When we are ready to eat we get out blankets, pillows and a good movie, then get bowls, put in the polents, make a well in the center and fill with the chicken sauce and sprinkle with parmesan..Grab a glass of wine and curl up and  and watch our movie as we eat. Seems to make the cares of the day dissapear.
kadesma


----------



## urmaniac13 (Jan 29, 2007)

Yum, CJ!!  A new idea for our polenta for a cold day is always welcome, and this is going to be another smash hit!!  I really like the idea of cooking the polenta in the oven, who would have thought!!
This will be on our dinner menu shortly!!


----------



## kadesma (Jan 29, 2007)

urmaniac13 said:
			
		

> Yum, CJ!! A new idea for our polenta for a cold day is always welcome, and this is going to be another smash hit!! I really like the idea of cooking the polenta in the oven, who would have thought!!
> This will be on our dinner menu shortly!!


Licia,
I think I like polenta better than potatoes or even rice..I sometimes just make it with butter and cheese and chicken broth instead of water, then sprinkle with more parm and it as is  And cooking in the oven, really frees me up when all the kids are here and I have my hads full with the rest of the meal.  I forgot to mention the same sauce recipe I posted, can be changed by getting Italian sauges in the casings, slicing into chunks, browning then adding to the sauce instead of chicken. 

cj


----------



## urmaniac13 (Jan 29, 2007)

yeah!!  I thought we were soul sistas, and I was right, I  polentas, too!! 
Baking it in the oven sounds like a perfect solution, it is a bit of a chore having to stir the polenta continuously while you got other things, including the sauce to prepare at the same time (and I don't even have the kiddies around!), and the instant polenta is, though quick and easy, taste so bland, and I try to avoid using them.  I really must try that method!!
The idea of sausage sounds good too, Cris would probably like it that way even better!!  I think I would add some bell peppers in that case, as sausage and peppers are such a winning combo always!
And what do you think of adding some red wine in place of some of the stock?


----------



## kadesma (Jan 29, 2007)

urmaniac13 said:
			
		

> yeah!! I thought we were soul sistas, and I was right, I  polentas, too!!
> Baking it in the oven sounds like a perfect solution, it is a bit of a chore having to stir the polenta continuously while you got other things, including the sauce to prepare at the same time (and I don't even have the kiddies around!), and the instant polenta is, though quick and easy, taste so bland, and I try to avoid using them.
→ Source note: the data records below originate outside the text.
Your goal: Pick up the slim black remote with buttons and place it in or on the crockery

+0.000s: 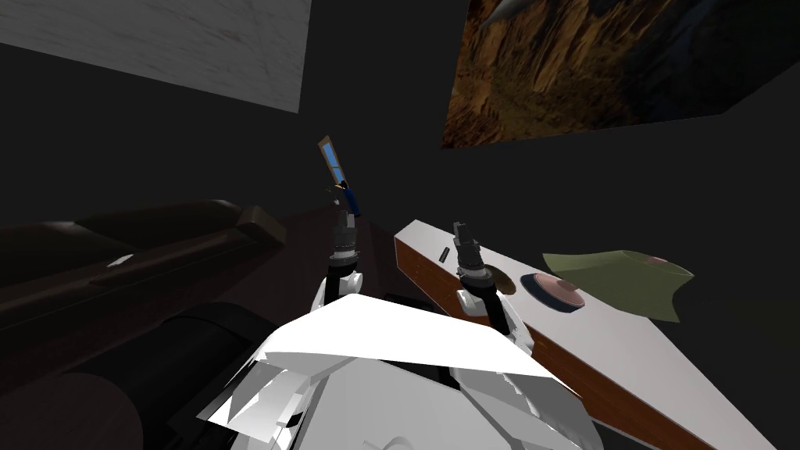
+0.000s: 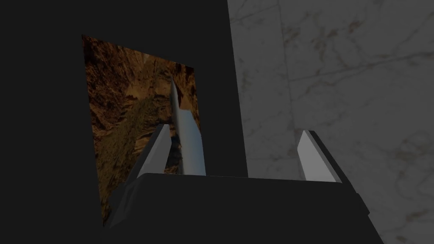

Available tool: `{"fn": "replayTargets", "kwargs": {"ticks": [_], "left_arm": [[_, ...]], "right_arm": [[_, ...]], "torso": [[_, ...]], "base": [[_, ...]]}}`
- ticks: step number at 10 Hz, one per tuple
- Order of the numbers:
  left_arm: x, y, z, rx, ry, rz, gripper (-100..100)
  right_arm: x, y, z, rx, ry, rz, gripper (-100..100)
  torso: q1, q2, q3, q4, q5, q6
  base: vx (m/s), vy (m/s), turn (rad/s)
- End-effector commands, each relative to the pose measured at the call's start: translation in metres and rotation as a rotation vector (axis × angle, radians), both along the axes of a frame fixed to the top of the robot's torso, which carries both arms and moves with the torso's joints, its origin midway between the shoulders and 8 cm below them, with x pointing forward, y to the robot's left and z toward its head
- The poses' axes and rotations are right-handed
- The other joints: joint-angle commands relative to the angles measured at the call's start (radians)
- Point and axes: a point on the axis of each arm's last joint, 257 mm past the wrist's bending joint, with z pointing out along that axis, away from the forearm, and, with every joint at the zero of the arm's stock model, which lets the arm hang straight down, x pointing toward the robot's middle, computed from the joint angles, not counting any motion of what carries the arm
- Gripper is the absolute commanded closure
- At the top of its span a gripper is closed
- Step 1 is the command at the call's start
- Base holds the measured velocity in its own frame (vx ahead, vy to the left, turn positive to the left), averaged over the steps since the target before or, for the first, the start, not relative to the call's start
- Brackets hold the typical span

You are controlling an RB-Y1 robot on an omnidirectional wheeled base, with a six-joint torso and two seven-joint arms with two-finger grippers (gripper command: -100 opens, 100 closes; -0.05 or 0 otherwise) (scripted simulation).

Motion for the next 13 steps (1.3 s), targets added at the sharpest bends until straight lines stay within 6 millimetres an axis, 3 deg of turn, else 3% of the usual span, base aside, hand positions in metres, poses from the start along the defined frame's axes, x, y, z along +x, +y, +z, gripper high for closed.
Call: {"fn": "replayTargets", "kwargs": {"ticks": [1, 2, 4, 5, 6, 7, 8, 9, 10, 11, 12, 13], "left_arm": [[0.000, 0.000, 0.000, 0.000, 0.000, 0.000, 0], [0.000, 0.000, 0.000, 0.000, 0.000, 0.000, 0], [0.000, 0.000, 0.000, 0.000, 0.000, 0.000, 0], [0.000, 0.000, 0.000, 0.000, 0.000, 0.000, 0], [0.000, 0.000, 0.000, 0.000, 0.000, 0.000, 0], [0.000, 0.000, 0.000, 0.000, 0.000, 0.000, 0], [0.000, 0.000, 0.000, 0.000, 0.000, 0.000, 0], [0.000, 0.000, 0.000, 0.000, 0.000, 0.000, 0], [0.000, 0.000, 0.000, 0.000, 0.000, 0.000, 0], [0.000, 0.000, 0.000, 0.000, 0.000, 0.000, 0], [0.000, 0.000, 0.000, 0.000, 0.000, 0.000, 0], [0.000, 0.000, 0.000, 0.000, 0.000, 0.000, 0]], "right_arm": [[-0.002, 0.026, -0.012, -0.095, -0.037, 0.033, -100], [-0.001, 0.026, -0.016, -0.112, -0.030, 0.036, -100], [-0.006, 0.058, -0.044, -0.257, -0.073, 0.074, -100], [-0.008, 0.061, -0.048, -0.269, -0.068, 0.090, -100], [-0.012, 0.075, -0.067, -0.350, -0.091, 0.111, -100], [-0.013, 0.077, -0.068, -0.353, -0.088, 0.118, -100], [-0.019, 0.092, -0.089, -0.435, -0.111, 0.147, -100], [-0.019, 0.091, -0.091, -0.440, -0.109, 0.148, -100], [-0.027, 0.104, -0.111, -0.525, -0.142, 0.181, -100], [-0.025, 0.103, -0.116, -0.531, -0.130, 0.178, -100], [-0.031, 0.113, -0.142, -0.618, -0.152, 0.209, -100], [-0.031, 0.112, -0.143, -0.624, -0.152, 0.210, -100]], "torso": [[0.000, 0.000, 0.000, 0.000, 0.000, 0.000], [0.000, 0.000, 0.000, 0.000, 0.000, 0.000], [-0.001, 0.000, 0.000, 0.000, 0.000, 0.000], [0.000, -0.001, 0.000, 0.000, 0.000, 0.000], [0.000, -0.001, 0.000, 0.000, 0.000, 0.000], [0.000, -0.001, -0.001, 0.000, 0.000, 0.000], [0.000, -0.001, -0.001, 0.000, 0.000, 0.001], [0.000, -0.001, -0.001, 0.000, 0.000, 0.000], [0.000, -0.001, -0.001, 0.000, 0.000, 0.001], [0.000, -0.002, -0.001, 0.000, 0.000, 0.000], [0.000, -0.002, -0.001, 0.000, 0.000, 0.001], [0.000, -0.002, -0.001, 0.000, 0.000, 0.000]], "base": [[-0.025, 0.005, 0.170], [-0.017, 0.001, 0.050], [-0.012, 0.006, 0.142], [-0.005, 0.001, 0.055], [0.000, 0.007, 0.114], [0.002, 0.006, 0.075], [0.007, 0.012, 0.129], [0.008, 0.007, 0.072], [0.010, 0.013, 0.126], [0.011, 0.009, 0.071], [0.017, 0.011, 0.157], [0.018, 0.008, 0.069]]}}
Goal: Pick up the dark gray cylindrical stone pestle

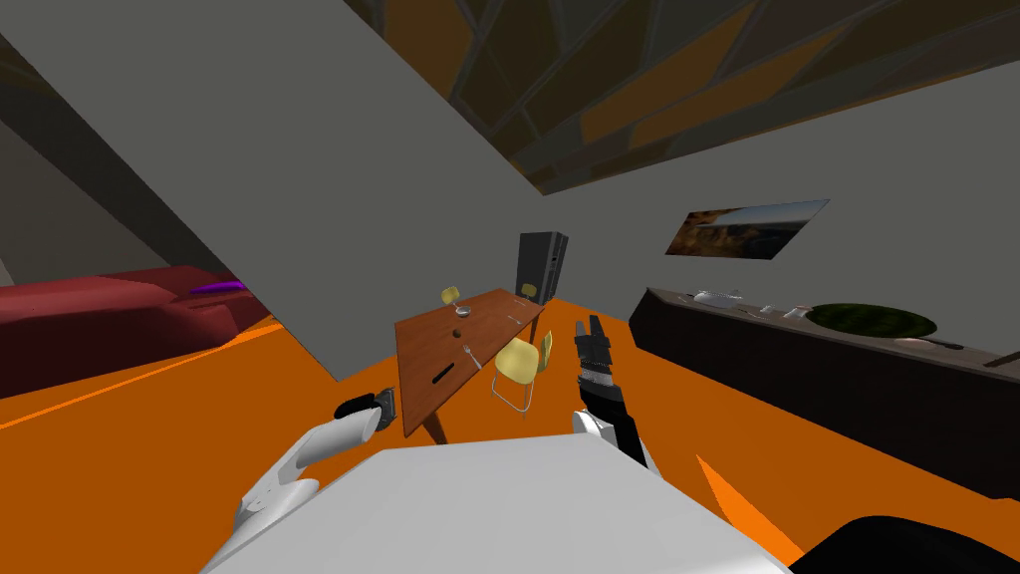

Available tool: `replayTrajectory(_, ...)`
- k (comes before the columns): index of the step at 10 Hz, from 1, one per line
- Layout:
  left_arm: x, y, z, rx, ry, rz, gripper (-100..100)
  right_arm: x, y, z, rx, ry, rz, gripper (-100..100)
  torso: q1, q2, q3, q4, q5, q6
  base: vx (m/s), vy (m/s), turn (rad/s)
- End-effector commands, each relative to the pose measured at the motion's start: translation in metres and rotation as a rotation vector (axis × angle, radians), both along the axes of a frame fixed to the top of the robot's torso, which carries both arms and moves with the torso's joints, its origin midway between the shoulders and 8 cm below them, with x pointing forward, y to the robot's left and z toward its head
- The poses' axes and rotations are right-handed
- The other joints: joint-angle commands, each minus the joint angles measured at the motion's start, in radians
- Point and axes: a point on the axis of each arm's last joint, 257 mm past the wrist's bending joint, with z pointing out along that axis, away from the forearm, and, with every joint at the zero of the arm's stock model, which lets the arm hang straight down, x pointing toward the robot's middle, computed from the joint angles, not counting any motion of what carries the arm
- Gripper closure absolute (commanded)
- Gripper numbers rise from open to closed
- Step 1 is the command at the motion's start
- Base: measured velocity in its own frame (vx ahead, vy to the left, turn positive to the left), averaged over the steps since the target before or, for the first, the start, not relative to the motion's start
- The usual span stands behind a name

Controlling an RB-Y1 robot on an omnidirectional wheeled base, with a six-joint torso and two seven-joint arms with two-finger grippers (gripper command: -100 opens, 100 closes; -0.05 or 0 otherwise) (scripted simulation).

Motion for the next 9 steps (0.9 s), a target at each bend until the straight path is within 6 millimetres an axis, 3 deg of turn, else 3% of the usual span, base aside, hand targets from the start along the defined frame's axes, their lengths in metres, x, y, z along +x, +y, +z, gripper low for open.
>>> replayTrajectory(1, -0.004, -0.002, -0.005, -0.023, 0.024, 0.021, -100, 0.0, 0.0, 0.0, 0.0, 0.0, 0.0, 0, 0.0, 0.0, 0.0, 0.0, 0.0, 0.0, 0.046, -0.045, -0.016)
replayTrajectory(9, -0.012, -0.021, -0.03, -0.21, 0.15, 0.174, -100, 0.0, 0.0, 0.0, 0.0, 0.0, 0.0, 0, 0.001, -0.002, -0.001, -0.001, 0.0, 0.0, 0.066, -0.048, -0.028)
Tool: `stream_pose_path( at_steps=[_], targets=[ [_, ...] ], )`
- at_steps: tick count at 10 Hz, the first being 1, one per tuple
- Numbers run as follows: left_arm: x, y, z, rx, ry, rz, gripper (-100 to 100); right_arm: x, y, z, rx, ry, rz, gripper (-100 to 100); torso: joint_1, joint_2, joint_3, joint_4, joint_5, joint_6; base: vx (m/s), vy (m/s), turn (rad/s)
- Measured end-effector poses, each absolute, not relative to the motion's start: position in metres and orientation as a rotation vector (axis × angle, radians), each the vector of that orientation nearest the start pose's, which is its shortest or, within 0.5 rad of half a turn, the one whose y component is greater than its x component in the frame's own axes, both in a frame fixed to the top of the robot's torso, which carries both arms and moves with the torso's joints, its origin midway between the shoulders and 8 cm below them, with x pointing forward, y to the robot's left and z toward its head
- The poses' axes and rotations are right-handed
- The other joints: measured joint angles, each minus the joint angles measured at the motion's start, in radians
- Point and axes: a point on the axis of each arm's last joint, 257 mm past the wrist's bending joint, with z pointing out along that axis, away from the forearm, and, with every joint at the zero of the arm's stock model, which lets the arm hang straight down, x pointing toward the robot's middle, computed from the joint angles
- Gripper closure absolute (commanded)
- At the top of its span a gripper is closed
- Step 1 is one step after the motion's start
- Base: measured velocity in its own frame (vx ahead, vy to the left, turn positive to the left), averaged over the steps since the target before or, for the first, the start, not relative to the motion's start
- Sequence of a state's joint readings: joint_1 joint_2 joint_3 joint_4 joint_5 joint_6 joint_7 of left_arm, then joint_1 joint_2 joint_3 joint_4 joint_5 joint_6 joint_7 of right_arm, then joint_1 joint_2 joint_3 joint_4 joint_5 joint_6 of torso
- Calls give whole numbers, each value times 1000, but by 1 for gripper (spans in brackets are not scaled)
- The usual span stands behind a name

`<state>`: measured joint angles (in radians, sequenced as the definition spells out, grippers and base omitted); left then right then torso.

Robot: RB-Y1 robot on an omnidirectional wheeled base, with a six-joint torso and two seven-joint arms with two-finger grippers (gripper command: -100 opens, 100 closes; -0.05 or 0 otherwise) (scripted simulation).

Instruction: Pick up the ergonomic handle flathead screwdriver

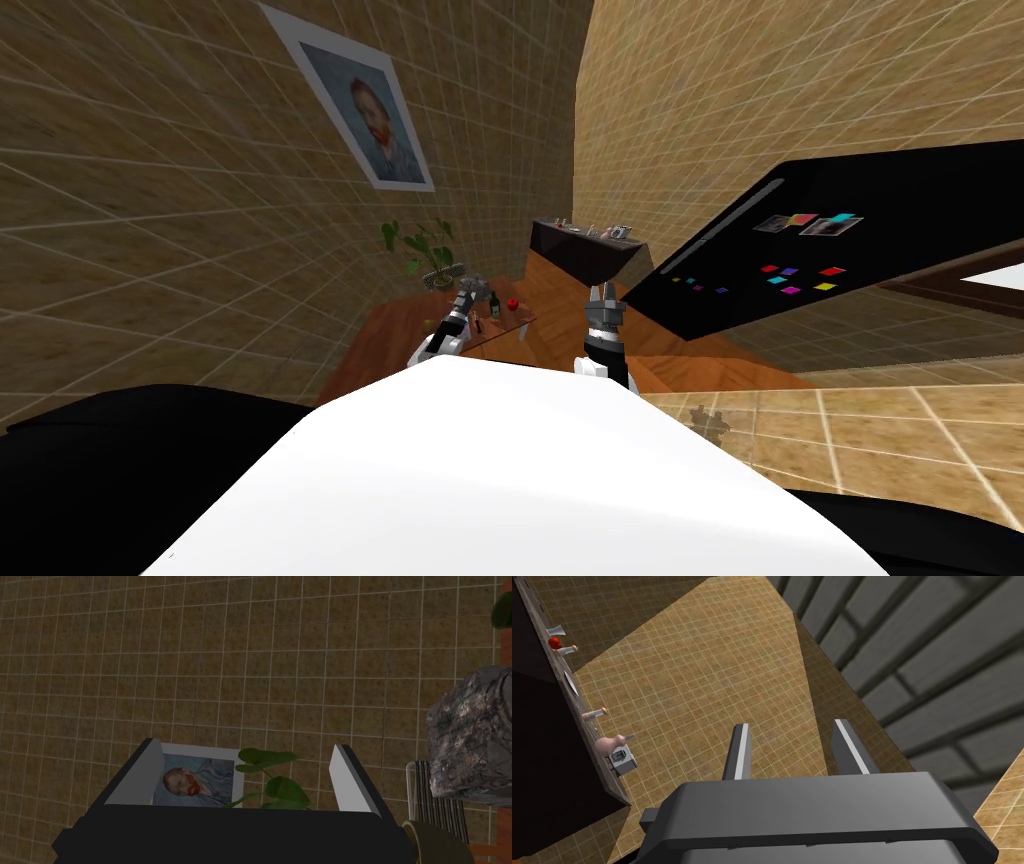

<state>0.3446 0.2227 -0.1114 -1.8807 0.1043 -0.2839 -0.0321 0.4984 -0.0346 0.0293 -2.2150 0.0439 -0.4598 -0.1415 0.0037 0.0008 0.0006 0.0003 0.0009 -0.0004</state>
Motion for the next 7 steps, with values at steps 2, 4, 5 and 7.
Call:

I really must try that method!!
> The idea of sausage sounds good too, Cris would probably like it that way even better!! I think I would add some bell peppers in that case, as sausage and peppers are such a winning combo always!
> And what do you think of adding some red wine in place of some of the stock?


I've added red wine many time..I like the color and flavor it adds to the sauce. I adore tomatoe sauce, but like it to be a rich brown instead of red color.
cj


----------